## TASK OBJECTIVE:
Isolate every line in the records below with "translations" in it.

BEGIN MATERIALS PROVIDED

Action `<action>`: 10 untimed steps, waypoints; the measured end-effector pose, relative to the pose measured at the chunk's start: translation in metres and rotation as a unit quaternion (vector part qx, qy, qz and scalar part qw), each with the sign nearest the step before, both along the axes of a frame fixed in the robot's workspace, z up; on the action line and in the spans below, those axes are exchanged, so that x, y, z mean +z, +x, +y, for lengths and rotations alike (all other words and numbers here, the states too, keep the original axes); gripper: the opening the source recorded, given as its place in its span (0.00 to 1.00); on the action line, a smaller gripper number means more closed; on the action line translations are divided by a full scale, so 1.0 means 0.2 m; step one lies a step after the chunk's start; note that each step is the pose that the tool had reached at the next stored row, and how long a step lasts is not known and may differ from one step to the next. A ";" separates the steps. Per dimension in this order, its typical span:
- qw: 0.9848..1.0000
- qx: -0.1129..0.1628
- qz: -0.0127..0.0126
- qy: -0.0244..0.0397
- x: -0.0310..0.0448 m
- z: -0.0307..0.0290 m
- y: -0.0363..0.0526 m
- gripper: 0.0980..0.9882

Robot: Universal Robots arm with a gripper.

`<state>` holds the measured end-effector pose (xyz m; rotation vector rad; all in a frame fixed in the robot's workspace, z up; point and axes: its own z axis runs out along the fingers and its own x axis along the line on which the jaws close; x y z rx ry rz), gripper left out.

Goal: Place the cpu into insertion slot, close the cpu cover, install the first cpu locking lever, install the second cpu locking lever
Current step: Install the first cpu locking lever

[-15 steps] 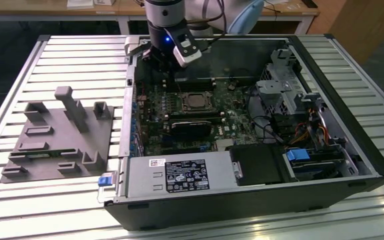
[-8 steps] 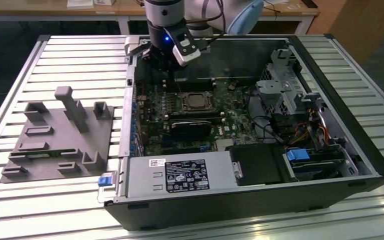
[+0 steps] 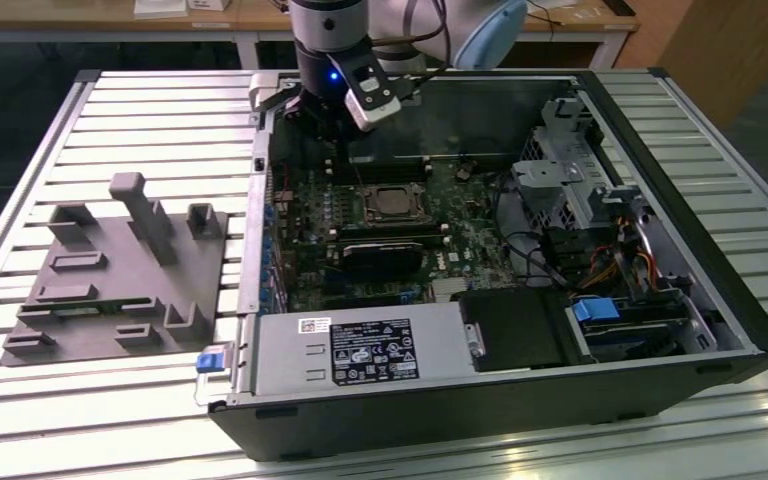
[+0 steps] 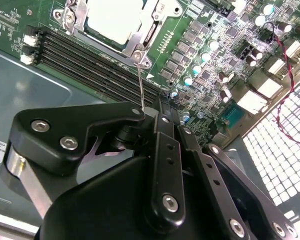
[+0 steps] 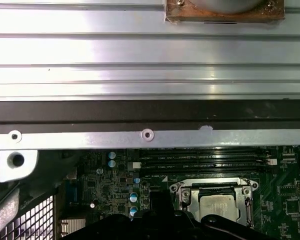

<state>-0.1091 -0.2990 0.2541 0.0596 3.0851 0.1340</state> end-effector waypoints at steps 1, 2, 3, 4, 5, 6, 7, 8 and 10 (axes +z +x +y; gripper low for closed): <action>1.000 0.000 0.000 0.000 0.000 0.000 0.000 0.01; 1.000 0.000 0.000 0.000 0.000 0.000 0.000 0.01; 1.000 0.000 0.000 0.000 0.000 0.000 0.001 0.01; 1.000 0.000 0.000 0.000 0.000 0.000 0.003 0.01; 1.000 0.000 0.000 0.000 0.000 0.000 0.005 0.01; 1.000 0.000 0.000 0.000 0.000 0.000 0.007 0.01; 1.000 0.000 0.000 0.000 0.000 0.000 0.009 0.01; 1.000 0.000 0.000 0.000 0.000 0.000 0.011 0.01; 1.000 0.000 0.000 0.000 0.000 0.000 0.016 0.01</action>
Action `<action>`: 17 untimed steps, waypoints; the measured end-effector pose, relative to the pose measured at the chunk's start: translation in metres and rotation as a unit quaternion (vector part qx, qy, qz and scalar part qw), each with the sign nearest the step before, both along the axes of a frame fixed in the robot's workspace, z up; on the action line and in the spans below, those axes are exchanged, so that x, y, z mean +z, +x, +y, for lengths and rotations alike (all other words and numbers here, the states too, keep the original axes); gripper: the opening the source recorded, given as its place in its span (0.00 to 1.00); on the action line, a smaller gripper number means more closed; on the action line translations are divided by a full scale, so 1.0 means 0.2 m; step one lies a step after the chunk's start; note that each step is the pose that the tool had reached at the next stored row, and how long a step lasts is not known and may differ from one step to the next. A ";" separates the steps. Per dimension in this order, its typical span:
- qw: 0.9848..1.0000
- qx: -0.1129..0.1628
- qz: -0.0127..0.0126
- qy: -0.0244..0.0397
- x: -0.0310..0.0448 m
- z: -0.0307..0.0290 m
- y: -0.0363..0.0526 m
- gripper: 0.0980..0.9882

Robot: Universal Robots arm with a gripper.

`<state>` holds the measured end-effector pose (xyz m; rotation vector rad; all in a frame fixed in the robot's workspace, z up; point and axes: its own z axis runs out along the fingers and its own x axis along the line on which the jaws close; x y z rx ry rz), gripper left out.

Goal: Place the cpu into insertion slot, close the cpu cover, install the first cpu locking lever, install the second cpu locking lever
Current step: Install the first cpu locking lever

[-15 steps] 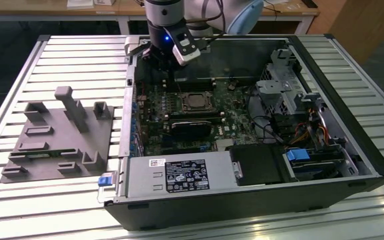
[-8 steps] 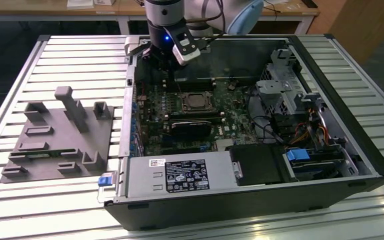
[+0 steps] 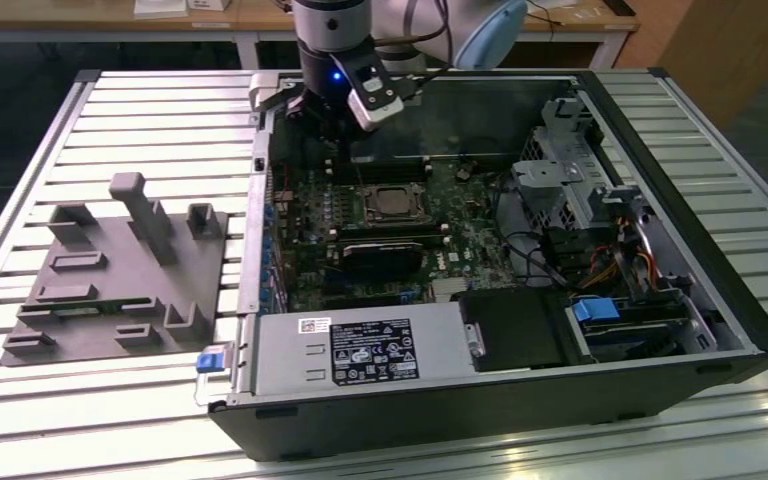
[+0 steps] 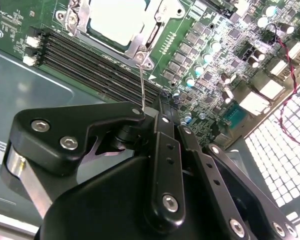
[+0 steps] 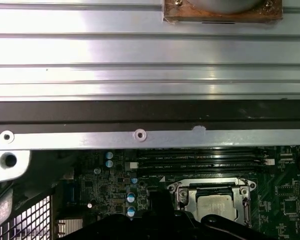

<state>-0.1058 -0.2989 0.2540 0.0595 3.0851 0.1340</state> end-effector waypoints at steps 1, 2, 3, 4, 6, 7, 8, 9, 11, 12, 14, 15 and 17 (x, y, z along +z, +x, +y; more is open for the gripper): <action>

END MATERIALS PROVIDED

## RESPONSE TO THIS EXERCISE:
Action `<action>`: 10 untimed steps, waypoints; the measured end-effector pose, relative to the pose measured at the chunk's start: translation in metres and rotation as a unit quaternion (vector part qx, qy, qz and scalar part qw), each with the sign nearest the step before, both along the axes of a frame fixed in the robot's workspace, z up; on the action line and in the spans below, those axes are exchanged, so that x, y, z mean +z, +x, +y, for lengths and rotations alike (all other words and numbers here, the states too, keep the original axes); gripper: the opening the source recorded, given as its place in its span (0.00 to 1.00); on the action line, a smaller gripper number means more closed; on the action line translations are divided by a full scale, so 1.0 means 0.2 m; step one lies a step after the chunk's start; note that each step is the pose that the tool had reached at the next stored row, and how long a step lasts is not known and may differ from one step to the next. A ";" separates the steps. Per dimension in this order, its typical span:
Action `<action>`: 17 untimed steps, waypoints; the measured end-effector pose, relative to the pose measured at the chunk's start: translation in metres and rotation as a unit quaternion (vector part qx, qy, qz and scalar part qw), each with the sign nearest the step before, both along the axes of a frame fixed in the robot's workspace, z up; on the action line and in the spans below, those axes are exchanged, so that x, y, z mean +z, +x, +y, for lengths and rotations alike (all other words and numbers here, the states too, keep the original axes); gripper: the opening the source recorded, given as its place in its span (0.00 to 1.00); on the action line, a smaller gripper number means more closed; on the action line translations are divided by a full scale, so 1.0 means 0.2 m; step one lies a step after the chunk's start; note that each step is the pose that the tool had reached at the next stored row, and how long a step lasts is not known and may differ from one step to the next. A ";" separates the steps. Per dimension in this order, its typical span:

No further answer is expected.